永远找出分数最小的一个,如果比邻居高,那么糖果就要比高的邻居还要高,并且取最大值,分配。
根据这个思路,我很快就实现了,结果花费了20ms,花费了解1十倍的时间。
// 贪心
// Runtime: 20 ms, faster than 11.77% of Java online submissions for Candy.
//Memory Usage: 45.7 MB, less than 16.42% of Java online submissions for Candy.

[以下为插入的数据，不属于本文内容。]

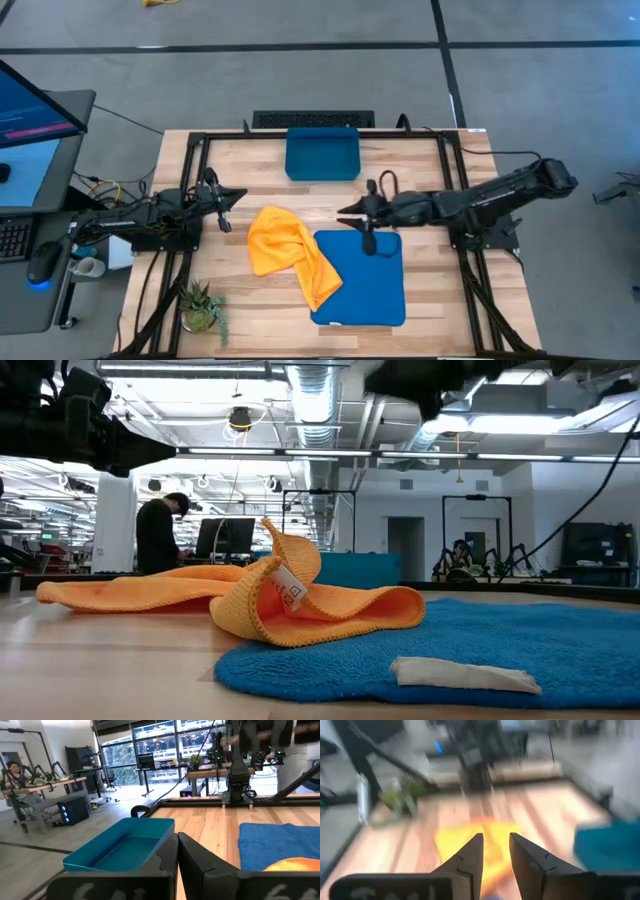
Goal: Roll microfiber towels into tight, uniform cylinder then place into a basket
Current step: Prepare the table to fold the microfiber towels
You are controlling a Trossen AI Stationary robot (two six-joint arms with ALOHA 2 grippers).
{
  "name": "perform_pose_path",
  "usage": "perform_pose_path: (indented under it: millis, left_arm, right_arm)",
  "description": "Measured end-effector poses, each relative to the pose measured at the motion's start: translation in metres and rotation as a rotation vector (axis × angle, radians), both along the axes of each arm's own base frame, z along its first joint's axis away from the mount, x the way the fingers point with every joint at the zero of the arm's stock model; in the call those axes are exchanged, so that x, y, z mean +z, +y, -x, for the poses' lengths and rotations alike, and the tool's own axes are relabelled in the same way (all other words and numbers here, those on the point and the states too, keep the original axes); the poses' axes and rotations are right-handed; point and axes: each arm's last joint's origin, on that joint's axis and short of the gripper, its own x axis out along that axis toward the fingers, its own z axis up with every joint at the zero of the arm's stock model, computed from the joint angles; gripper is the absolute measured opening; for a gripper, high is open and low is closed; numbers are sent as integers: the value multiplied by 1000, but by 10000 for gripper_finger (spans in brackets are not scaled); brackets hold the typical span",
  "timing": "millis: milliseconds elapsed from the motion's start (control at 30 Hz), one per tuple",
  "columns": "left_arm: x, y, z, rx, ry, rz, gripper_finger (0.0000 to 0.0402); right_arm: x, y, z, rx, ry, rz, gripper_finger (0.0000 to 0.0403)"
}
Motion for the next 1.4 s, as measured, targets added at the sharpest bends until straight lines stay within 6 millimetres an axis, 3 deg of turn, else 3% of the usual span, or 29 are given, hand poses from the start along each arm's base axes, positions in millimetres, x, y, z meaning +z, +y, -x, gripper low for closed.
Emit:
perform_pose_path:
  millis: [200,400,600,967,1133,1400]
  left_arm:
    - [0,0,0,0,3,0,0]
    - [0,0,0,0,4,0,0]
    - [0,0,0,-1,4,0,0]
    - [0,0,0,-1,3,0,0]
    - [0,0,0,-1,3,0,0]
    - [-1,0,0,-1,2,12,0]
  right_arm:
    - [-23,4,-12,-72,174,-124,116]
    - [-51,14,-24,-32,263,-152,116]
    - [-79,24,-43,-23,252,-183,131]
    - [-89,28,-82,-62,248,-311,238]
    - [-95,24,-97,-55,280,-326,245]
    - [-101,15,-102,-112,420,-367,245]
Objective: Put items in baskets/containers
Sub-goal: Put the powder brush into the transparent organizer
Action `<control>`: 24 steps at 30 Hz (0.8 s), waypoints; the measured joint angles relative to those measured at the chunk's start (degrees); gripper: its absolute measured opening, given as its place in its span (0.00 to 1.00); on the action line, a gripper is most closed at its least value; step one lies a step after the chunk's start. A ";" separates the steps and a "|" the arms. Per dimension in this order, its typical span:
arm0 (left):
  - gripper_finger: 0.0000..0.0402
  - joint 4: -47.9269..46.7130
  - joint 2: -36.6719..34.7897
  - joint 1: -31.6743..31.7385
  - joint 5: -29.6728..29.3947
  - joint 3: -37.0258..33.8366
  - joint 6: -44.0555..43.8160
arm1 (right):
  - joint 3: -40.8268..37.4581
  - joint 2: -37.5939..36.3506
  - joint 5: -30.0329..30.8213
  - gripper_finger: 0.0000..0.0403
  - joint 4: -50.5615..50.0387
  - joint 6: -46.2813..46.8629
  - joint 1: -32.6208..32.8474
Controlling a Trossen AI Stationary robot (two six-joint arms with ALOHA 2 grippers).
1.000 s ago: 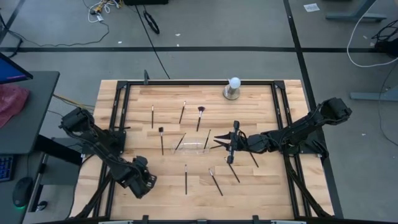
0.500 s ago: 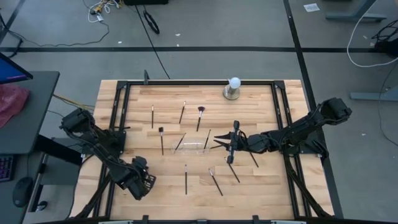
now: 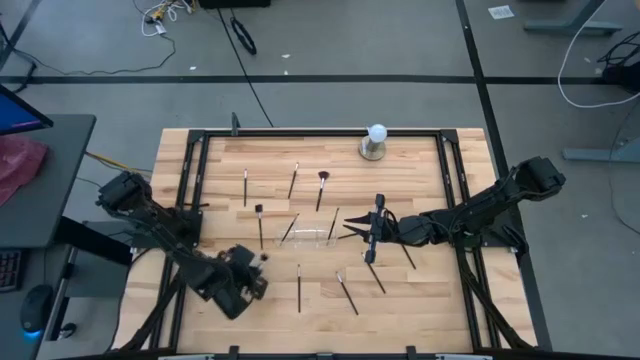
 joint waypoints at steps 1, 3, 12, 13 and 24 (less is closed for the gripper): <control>0.11 1.11 -0.47 1.10 -1.96 -0.02 3.71 | 0.00 -0.01 -0.15 0.15 0.00 0.23 -0.01; 0.11 6.06 -1.15 3.75 -4.28 -0.04 12.14 | 0.00 -0.01 -1.08 0.15 -0.03 0.90 -0.01; 0.11 35.36 -3.21 15.25 -2.76 0.07 57.26 | 0.04 -0.01 -1.53 0.15 1.04 1.29 -0.01; 0.11 37.89 -3.21 16.34 -2.81 0.07 61.58 | 0.04 -0.01 -1.52 0.15 1.11 1.30 -0.01; 0.11 54.00 -2.76 23.19 -13.67 -2.45 86.44 | 0.04 -0.01 -1.53 0.15 0.94 4.00 -0.01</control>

public int candy(int[] ratings) {
if (ratings == null || ratings.length == 0)
return 0;
Map<Integer, List<Integer>> indexes = new HashMap<>();
int[] candies = new int[ratings.length];
for (int i = 0; i < ratings.length; i++) {
indexes.putIfAbsent(ratings[i], new ArrayList<>());
indexes.get(ratings[i]).add(i);
}
int[] sorted = Arrays.copyOf(ratings, ratings.length);
Arrays.sort(sorted);
int sum = 0;
for (int i = 0; i < sorted.length; i++) {
if (i > 0 && sorted[i] == sorted[i - 1])
continue;
for (Integer j : indexes.get(sorted[i])) {
if (j > 0 && ratings[j] > ratings[j - 1])
candies[j] = candies[j - 1] + 1;
if (j < ratings.length - 1 && ratings[j] > ratings[j + 1])
candies[j] = Math.max(candies[j], candies[j + 1] + 1);
if (candies[j] == 0)
candies[j] = 1;
sum += candies[j];
}
}
return sum;
}
解3 遍历两次,从左往右一次,从右往左依一次
时间复杂度O(N)
用两种方法做了之后网上看了别人的解法,发现了这种思路简单,容易实现,而且效率也高的做法。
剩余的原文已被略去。